Intel Buys LSI's Networking Business for $650M update from August 2014
Many Axxia products use processors designed by major Intel rival ARM Holdings.
August 14, 2014
Intel has agreed to pay $650 million in cash to acquire LSI's Axxia Networking Business and related assets from Avago Technologies, which acquired LSI late last year for $6.6 billion. Avago divested LSI's Flash business by selling it to Seagate six months later and has now also gotten rid of Axxia.
The Avago/LSI Axxia chips are used in a variety of products, including PCIe cards which could be then placed inside of systems powered by Intel processors.
Besides gaining the product line and about 650 employees, Intel advances its strategy for mobile and Internet of Things divisions through the acquisition. In a blog post, Rose Schooler, vice president of Intel's Data Center Group and general manager of its Communications and Storage Infrastructure Group, said the acquisition will help the company's wireless access networking strategy, which is focused on the critical network workloads of application, control, data and signal processing. Axxia product lines include custom silicon solutions for mobile and enterprise communication processors, including System-on-Chips (SoCs).

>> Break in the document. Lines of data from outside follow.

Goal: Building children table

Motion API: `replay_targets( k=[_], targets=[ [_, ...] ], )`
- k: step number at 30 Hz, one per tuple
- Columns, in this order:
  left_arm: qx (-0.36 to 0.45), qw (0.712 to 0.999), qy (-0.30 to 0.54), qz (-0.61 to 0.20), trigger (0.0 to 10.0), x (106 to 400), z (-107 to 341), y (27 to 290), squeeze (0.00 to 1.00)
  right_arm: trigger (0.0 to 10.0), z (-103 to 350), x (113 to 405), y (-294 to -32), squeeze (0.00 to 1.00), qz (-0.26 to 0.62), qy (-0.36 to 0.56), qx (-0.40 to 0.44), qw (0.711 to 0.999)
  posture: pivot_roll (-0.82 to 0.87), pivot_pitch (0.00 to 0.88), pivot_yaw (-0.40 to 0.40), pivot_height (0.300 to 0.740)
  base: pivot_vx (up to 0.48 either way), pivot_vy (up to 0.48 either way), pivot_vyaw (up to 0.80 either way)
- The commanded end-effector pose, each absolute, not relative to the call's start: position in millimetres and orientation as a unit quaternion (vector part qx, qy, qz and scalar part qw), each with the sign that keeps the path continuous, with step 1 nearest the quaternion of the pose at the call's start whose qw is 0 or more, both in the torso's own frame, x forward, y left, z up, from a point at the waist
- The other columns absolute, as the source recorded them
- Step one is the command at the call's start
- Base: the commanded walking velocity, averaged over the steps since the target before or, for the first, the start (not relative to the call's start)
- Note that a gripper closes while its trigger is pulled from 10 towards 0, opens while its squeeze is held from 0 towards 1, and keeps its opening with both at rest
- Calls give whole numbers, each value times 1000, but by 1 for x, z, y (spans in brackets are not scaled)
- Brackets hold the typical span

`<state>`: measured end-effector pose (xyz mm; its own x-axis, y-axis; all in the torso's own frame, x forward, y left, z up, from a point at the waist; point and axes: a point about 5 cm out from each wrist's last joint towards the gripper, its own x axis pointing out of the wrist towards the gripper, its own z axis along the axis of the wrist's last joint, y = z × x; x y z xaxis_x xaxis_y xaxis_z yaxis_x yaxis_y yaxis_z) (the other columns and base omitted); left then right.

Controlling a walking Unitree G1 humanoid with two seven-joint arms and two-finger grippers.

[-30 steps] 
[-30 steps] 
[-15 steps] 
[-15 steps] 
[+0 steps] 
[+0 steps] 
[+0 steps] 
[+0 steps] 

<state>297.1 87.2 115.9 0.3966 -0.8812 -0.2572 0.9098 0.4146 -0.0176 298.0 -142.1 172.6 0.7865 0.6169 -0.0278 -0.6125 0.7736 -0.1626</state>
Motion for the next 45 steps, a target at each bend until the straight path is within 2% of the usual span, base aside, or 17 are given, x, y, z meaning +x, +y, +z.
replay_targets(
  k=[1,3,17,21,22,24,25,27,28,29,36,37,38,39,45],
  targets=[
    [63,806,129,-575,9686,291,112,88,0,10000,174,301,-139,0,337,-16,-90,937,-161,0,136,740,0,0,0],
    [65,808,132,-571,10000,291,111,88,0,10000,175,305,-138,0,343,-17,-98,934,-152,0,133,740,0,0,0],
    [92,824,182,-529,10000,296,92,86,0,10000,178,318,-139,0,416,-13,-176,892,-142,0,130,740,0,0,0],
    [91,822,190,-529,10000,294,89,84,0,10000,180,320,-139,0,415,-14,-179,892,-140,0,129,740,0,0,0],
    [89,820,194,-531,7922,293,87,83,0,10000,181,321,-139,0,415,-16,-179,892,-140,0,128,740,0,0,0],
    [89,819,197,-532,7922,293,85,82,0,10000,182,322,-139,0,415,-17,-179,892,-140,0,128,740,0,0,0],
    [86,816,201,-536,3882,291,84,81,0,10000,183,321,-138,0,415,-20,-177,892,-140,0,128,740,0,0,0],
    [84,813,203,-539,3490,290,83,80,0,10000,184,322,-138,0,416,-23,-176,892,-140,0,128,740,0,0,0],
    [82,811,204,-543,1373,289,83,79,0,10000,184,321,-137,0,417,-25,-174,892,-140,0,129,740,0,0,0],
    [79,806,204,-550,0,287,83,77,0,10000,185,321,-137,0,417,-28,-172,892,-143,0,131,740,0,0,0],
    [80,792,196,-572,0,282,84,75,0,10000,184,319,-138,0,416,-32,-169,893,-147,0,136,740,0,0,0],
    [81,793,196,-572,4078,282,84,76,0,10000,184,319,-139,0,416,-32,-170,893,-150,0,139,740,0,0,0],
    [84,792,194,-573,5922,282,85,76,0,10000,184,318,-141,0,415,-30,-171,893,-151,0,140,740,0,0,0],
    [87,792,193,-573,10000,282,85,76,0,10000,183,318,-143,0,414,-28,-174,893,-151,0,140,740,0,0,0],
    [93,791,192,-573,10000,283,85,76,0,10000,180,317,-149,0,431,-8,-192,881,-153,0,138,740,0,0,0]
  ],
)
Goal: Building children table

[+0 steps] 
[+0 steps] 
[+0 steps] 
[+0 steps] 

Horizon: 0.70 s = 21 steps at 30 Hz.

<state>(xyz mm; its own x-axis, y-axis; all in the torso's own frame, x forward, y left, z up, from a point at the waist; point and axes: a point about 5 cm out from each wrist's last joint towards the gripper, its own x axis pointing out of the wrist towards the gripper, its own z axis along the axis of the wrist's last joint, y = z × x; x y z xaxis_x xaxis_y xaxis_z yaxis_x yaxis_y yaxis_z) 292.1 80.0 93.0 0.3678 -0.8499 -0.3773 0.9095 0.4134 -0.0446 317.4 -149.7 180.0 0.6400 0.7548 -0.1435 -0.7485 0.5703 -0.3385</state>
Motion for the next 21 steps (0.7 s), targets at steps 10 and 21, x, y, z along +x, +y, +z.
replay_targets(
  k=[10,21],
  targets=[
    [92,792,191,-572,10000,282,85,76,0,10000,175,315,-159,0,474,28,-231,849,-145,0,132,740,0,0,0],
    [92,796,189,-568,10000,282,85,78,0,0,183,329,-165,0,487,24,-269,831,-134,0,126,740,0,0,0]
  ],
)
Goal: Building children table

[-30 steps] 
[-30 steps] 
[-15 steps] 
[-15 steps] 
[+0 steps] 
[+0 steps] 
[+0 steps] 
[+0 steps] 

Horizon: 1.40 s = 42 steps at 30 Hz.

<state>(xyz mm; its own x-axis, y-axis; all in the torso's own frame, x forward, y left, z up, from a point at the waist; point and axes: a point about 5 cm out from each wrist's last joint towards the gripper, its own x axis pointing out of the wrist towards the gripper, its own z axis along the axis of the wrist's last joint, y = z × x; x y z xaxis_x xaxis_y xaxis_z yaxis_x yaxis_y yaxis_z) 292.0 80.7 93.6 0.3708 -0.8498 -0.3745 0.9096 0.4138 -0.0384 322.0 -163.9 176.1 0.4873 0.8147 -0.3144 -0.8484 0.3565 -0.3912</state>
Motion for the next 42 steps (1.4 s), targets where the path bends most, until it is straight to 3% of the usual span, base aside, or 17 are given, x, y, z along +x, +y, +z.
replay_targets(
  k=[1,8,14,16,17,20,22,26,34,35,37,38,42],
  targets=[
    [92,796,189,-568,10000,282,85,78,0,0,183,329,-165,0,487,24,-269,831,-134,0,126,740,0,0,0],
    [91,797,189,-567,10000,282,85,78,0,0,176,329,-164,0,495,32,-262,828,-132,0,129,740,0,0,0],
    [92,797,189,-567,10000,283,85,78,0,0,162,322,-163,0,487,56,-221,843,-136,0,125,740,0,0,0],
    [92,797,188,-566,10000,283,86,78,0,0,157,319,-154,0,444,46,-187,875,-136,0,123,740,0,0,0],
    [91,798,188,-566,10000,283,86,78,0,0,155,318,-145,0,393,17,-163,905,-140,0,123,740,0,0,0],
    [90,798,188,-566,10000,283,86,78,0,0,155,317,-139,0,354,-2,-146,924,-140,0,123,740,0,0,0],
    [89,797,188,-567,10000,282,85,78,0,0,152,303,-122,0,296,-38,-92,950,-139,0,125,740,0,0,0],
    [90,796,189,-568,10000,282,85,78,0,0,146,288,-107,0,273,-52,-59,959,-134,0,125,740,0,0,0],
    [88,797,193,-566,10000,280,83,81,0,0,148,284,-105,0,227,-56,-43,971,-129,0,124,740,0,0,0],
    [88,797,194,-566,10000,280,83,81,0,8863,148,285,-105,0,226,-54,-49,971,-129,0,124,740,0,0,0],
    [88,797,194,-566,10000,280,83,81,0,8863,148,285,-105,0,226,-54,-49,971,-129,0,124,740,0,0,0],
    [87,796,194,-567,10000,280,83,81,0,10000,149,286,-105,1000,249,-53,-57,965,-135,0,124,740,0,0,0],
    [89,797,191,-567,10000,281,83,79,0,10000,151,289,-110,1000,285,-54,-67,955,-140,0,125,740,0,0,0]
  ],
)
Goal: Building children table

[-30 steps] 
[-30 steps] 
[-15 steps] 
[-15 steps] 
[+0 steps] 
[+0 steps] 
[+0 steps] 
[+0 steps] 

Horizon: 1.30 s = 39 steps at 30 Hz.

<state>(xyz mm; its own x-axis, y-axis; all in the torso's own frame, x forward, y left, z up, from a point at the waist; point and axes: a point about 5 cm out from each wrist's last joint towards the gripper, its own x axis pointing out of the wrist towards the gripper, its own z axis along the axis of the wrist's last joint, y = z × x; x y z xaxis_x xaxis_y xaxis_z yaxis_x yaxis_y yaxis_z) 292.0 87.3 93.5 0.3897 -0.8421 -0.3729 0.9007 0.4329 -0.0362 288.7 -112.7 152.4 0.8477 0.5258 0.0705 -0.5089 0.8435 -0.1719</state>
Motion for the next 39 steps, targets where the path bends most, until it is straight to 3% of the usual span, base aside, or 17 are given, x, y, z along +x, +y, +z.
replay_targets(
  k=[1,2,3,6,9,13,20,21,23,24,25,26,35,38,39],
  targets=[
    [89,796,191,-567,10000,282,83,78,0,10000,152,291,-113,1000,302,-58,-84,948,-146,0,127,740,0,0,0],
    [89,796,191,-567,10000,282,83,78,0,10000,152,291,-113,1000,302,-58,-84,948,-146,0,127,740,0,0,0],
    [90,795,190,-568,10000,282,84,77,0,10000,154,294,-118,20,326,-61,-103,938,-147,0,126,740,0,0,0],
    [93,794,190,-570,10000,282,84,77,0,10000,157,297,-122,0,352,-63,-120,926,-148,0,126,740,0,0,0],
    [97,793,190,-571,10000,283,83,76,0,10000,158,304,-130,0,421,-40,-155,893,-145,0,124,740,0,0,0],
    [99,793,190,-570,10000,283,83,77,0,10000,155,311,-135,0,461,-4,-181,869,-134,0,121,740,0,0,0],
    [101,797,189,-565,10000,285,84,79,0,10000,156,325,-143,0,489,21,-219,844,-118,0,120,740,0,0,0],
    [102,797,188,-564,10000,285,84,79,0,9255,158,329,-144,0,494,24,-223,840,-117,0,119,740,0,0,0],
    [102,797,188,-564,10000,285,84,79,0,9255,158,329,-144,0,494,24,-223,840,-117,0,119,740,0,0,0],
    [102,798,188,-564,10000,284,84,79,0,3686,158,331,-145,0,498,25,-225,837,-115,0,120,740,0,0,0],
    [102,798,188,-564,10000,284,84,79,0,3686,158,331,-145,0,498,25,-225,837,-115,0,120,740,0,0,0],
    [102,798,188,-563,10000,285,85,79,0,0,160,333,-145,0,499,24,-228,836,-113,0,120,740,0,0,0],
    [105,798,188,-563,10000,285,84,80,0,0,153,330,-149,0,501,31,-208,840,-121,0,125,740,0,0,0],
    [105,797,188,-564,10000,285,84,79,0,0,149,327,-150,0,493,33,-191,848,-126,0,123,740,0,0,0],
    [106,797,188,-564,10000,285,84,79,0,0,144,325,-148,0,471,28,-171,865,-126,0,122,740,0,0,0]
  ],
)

Exactly how Schooler's group takes in the Axxia product line may be interesting. The Axxia Communication processors feature an ARM-based communication processor family. Axxia 5500, launched last year, can have up to 16 ARM cores and uses the ARM CoreLink CCN-504 Cache Coherent Network interconnect. The Axxia enterprise communications processor line features a rich set of SDN capabilities, however its range of products contain ARM-based multicore or PowerPC processors.
ARM is a huge competitor to Intel, especially in the low-power chip markets, such as smartphones and tablets, networking and storage devices, as well as embedded devices. The UK-based company licenses its processor architecture to manufacturers.
Schooler writes that "Intel’s goal is to offer a common architecture approach that scales up and down at many different price, power and performance points."
Intel has incorporated products and intellectual property into its networking business before. When it acquired Fulcrum Technologies in 2011 it folded in its ASICs into a top-of-rack switch and its communication platform.